Arriva la nuova tassa sugli immobili denominata Service Tax

La nuova "riforma delle riforme" ha in vista per tutti coloro che hanno un immobile una "novità": la service tax, la nuova imposta unica sugli investimenti immobiliari che colpirà  trasversalmente e indistintamente tutte le famiglie italiane.
Entrerà  in vigore già  dal 2012 con il nome di IMU (Imposta Municipale Unica) e sembra a tutti gli effetti la vecchia tassa Ici con una veste tutta nuova.

Questa nuova imposta nasce con l'intento di arricchire le casse comunali consentendo così al governo di poter effettuare tagli sui trasferimenti ai comuni commisurati oggi a circa 8miliardi di euro e che dovrebbero riempire le casse comunali tra il 2011 e il 2012 questi nuovi tagli sono stabiliti in sede di conferenza Stato-Regioni e vedranno le province con una decurtazione (inclusa la compartecipazione all'Irpef) di 300 milioni per il 2011 e di 500 milioni a partire dal 2012.

Nella service tax confluiranno l'ICI, l'imposta ipotecaria e catastale, l'imposta di registro e l'IRPEF riconducibile agli immobili.
Inoltre la service tax colpirà  tutti coloro affittano un immobile fino ad oggi gli affittuari non erano mai stati coinvolti in nessun modo nel pagamento delle imposte sugli immobili per cui ora sarà  un'impresa ardua trovare il modo per riuscire coinvolgerli nel pagamento.
Questa nuova imposta immobiliare è finalizzata a conferire una maggiore autonomia ai Comuni dando loro un'arma impositiva più agile e semplificata rispetto all'arcobaleno di balzelli (circa 15-20 tasse) presenti sino ad oggi che vengono pagati dagli italiani.

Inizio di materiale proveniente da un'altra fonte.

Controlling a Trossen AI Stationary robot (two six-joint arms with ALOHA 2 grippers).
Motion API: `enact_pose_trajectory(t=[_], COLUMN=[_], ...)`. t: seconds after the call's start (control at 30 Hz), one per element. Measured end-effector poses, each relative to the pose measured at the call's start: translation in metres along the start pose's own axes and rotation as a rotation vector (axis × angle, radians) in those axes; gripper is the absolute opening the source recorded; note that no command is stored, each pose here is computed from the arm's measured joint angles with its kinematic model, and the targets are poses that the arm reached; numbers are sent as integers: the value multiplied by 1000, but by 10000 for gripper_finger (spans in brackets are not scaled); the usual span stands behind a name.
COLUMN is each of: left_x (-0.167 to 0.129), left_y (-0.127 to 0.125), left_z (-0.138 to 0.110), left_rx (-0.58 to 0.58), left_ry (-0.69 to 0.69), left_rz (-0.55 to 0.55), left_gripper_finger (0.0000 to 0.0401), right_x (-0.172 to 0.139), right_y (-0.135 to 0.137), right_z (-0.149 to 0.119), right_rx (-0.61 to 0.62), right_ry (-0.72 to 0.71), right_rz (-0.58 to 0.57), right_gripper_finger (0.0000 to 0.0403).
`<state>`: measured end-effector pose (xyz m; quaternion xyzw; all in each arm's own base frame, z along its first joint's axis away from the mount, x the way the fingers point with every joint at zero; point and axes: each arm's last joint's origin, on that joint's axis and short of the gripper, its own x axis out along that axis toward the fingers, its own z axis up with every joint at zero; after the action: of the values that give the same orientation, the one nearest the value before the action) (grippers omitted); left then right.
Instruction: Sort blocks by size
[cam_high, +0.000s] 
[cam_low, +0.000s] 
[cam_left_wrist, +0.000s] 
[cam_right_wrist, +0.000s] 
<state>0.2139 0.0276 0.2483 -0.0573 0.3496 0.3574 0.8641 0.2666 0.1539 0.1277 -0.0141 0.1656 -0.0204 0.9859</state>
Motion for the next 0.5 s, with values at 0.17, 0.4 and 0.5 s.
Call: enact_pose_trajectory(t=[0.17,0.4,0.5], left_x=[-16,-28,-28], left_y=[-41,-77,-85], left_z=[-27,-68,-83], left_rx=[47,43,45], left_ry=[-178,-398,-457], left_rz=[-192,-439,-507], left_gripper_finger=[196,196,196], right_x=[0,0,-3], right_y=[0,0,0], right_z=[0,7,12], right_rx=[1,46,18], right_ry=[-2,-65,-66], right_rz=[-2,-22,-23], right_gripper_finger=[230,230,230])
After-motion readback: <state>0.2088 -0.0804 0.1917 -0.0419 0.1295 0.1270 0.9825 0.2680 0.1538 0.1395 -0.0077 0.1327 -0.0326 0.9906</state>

La nuova imposta immobiliare sarà  un tributo che premierà  soprattutto i sindaci delle grandi città  del Centro-Nord e sarà  meno ricco per le casse dei comuni del Mezzogiorno dove il mercato immobiliare si muove più lentamente.
Un divario quindi che vede Mantova, Bologna e Milano con un esborso di circa 500 euro pro capite arricchendo le casse comunali con circa 185 milioni di euro (pari al 30% circa delle entrate comunali).
Al centro della graduatoria si collocano le Marche con un entrata nelle casse comunali di circa 250 euro procapite, l'Abruzzo con circa 275 euro per residente. Nella regione abruzzese saranno maggiormente colpiti gli immobili Pescara con un 35esimo posto nella graduatoria, seguiti dagli immobili di Teramo e Chieti rispettivamente alle 65esima e alla 69esima posizione.
A Crotone invece, posizionatasi ultima nella graduatoria, il versamento sarà  all'incirca di 100 euro, quasi cinque volte meno delle città  di testa, un dato dovuto però anche all'alto tasso di evasione fiscale causato dagli affitti in nero.

Un divario Nord-Sud abissale, ma non è l'unico problema che la service tax sta creando:
su 8.103 comuni in Italia, collocati nei contesti territoriali più disparati ci sono molte differenze di gettito comunale in quanto prendendo in considerazione come esempio Sondrio, si colloca al 50esimo posto nella graduatoria, ben lontana dalle sue corregionali e lo stesso accade anche in Veneto con Treviso.
Tassi dovuti alla posizione geografica, magari di città  collocate in aree montuose o piccole cittadine mete dei turisti.
Questi sono fattori che influenzano la service tax proposta dal Governo che non si dovrà  occupare solo di correggere gli squilibri fra le varie regioni, ma anche di quelli che si presentano all'interno di ogni singolo territorio.